I don’t want to say that extending unemployment payments keeps people from looking for a job, but…

This was posted on a local community Facebook page today (name omitted to protect the guilty):

“Hi, I’m looking for a receptionist job (preferably in a medical environment). Unemployment coming to an end and looking to start a job asap.”

Now what does that post imply to you? “Unemployment coming to an end” and “looking to start a job asap.”

Because to me it says, “I wasn’t looking for a job while Dear Leader was sending me checks.”

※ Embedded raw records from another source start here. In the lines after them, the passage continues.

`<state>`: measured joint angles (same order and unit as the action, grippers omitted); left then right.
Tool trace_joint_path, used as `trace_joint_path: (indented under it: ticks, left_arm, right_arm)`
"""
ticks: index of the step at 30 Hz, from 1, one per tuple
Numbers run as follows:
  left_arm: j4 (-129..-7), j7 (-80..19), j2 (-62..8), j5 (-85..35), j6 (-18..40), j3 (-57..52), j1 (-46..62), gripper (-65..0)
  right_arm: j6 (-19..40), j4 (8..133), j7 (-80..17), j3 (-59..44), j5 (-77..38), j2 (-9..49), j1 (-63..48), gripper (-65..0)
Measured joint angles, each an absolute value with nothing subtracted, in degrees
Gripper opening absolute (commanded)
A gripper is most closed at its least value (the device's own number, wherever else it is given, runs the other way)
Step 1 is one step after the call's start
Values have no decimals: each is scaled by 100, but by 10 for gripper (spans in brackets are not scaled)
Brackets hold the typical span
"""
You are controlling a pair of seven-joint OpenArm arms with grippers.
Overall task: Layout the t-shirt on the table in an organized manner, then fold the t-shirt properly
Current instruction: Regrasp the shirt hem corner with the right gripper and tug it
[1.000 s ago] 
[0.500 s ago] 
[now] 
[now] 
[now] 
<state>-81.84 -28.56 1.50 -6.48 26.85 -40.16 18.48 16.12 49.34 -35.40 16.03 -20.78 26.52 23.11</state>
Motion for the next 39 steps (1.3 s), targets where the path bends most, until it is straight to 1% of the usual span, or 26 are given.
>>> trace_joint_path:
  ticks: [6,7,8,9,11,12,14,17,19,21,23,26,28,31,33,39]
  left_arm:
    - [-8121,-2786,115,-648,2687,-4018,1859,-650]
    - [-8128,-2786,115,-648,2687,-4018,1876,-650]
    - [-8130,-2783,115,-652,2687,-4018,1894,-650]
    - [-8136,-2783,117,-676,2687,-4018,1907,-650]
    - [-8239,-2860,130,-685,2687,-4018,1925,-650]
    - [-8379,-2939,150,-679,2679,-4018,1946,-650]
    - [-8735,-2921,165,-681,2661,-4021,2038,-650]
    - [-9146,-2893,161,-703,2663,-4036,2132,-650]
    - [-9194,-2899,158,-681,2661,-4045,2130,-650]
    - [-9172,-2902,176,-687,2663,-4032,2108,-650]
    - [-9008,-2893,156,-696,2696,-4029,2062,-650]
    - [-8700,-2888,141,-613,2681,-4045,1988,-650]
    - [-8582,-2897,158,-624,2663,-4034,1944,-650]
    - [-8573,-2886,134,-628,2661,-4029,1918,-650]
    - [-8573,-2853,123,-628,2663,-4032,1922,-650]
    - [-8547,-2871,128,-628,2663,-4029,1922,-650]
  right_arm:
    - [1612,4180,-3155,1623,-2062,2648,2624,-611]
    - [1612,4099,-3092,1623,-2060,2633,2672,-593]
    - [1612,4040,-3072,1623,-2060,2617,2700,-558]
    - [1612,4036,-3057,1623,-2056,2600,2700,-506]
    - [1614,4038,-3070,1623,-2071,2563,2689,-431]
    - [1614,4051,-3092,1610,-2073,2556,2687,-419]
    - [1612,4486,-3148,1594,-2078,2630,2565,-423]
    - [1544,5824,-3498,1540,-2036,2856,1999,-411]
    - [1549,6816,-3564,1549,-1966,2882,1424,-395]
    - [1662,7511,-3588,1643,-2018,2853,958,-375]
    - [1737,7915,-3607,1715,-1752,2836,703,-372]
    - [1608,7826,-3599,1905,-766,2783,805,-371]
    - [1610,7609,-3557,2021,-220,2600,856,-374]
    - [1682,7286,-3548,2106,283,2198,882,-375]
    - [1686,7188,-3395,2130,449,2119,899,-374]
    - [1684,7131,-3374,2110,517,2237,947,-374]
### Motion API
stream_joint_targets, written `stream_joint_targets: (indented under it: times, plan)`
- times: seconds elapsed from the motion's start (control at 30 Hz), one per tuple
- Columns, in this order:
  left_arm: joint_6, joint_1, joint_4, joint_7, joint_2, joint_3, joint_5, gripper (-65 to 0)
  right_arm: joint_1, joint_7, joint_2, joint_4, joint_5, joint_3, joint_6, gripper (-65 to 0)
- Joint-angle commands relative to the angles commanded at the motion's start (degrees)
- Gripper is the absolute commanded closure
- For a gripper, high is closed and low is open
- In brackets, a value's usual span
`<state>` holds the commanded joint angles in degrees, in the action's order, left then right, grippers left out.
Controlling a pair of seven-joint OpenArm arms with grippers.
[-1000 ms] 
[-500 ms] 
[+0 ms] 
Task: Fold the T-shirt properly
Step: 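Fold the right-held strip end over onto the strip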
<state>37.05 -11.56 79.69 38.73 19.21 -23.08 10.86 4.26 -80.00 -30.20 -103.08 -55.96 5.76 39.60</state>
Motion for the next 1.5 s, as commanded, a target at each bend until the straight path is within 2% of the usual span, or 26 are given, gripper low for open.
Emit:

Which tells you all you need to know about why extending unemployment payments is a Bad Idea.

Recovery Summer! Unemployment edges back up, again

Apparently the fifth time isn’t a charm either. Another “Recovery Summer” goes bust.

The U.S. economy added 175,000 jobs in May, a gain that shows employers are hiring at a still-modest but steady pace.

The Labor Department said Friday that the unemployment rate rose to 7.6 percent from 7.5 percent in April.

The government revised the job figures for the previous two months. April’s gains were lowered to 149,000 from 165,000. March’s figure was increased slightly to 142,000 from 138,000. The net loss was 12,000 jobs.

Employers have added an average of 155,000 jobs in past three months, below the average of 237,000 created from November through February.

Everything is “below average” but it’s still good news. Why? Because that’s the Official Spin, that’s why!

Confirmed: All but 15,000 of last month’s “new jobs” are part time jobs

Don’t say “I told you so,” but I told you so.

I had surmised that behind the latest .1% downward tick in the unemployment rate there was in fact some bad news. And it turns out I was right.

Stacy McCain has the details via James Pethokoukis.

While the American economy added 293,000 jobs last month, according to the separate household survey, the number of persons employed part time for economic reasons — “involuntary part-time workers” as the Labor Department calls them – increased by almost as much, by 278,000 to 7.9 million. These folks were working part time because a) their hours had been cut back or b) they were unable to find a full-time job. At the same time, the U-6 unemployment rate — a broader measure of joblessness that includes discouraged workers and part-timers who want a full-time gig — rose from 13.8% to 13.9%.

So the bottom line is easy to see. One tenth of one percent of the population got a job last month. (Yay!) But one tenth of one percent of the population also joined the ranks of the underemployed last month too. (Boo!)

The difference of 15,000 jobs is the real measure of employment growth. Those are the “good,” full-time jobs that we really need. And unsurprisingly Obamanomics isn’t creating very many of those jobs at all.